**WHAT THE EXERCISE ASKS:** Report the number of lines below in which the word "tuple" occurs. Nothing else is needed.

(Dataset records)
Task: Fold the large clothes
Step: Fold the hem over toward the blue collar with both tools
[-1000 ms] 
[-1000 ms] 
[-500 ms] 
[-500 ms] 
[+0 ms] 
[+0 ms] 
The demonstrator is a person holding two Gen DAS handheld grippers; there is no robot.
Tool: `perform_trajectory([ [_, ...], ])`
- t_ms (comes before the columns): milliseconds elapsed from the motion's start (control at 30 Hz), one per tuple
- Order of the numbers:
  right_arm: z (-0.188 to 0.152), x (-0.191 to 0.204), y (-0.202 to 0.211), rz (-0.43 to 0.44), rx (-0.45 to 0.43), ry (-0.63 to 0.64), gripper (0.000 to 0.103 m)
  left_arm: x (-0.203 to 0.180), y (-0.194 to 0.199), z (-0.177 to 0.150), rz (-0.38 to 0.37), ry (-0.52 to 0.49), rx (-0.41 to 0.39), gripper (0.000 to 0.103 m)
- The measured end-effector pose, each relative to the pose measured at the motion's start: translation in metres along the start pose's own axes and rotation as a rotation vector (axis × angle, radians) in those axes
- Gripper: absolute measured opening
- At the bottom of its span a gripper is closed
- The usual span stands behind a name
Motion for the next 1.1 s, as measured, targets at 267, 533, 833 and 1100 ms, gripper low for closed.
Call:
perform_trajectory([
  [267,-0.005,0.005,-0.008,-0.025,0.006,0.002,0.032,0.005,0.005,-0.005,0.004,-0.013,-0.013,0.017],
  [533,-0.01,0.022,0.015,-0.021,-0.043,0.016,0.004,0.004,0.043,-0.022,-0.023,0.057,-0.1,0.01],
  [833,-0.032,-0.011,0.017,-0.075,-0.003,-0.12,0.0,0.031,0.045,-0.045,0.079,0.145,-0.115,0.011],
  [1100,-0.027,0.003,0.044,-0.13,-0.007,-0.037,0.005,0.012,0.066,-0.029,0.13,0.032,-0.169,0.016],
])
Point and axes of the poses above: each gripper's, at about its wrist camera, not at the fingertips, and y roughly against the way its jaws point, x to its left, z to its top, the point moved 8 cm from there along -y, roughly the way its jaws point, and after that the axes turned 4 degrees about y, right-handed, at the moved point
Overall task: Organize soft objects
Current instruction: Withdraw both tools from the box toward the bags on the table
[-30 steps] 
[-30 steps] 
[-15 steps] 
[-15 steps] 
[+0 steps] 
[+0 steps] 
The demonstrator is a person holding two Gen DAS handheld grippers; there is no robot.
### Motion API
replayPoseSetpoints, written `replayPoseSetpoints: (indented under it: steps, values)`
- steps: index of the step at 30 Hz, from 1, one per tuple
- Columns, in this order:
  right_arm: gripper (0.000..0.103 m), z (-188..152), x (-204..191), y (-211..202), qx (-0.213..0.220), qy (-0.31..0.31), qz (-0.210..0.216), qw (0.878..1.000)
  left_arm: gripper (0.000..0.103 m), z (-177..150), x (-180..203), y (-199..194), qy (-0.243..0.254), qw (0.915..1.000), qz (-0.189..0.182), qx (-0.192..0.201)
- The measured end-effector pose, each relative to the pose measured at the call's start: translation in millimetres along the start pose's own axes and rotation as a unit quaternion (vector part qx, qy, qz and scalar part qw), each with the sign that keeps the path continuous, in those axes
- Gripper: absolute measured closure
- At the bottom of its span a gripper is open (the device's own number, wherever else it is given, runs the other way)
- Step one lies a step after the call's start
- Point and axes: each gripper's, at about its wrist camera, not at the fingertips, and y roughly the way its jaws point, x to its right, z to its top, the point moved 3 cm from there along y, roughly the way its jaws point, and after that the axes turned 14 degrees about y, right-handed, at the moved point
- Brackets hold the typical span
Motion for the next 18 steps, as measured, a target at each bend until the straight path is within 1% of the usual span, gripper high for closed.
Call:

**ANSWER SECTION:** 2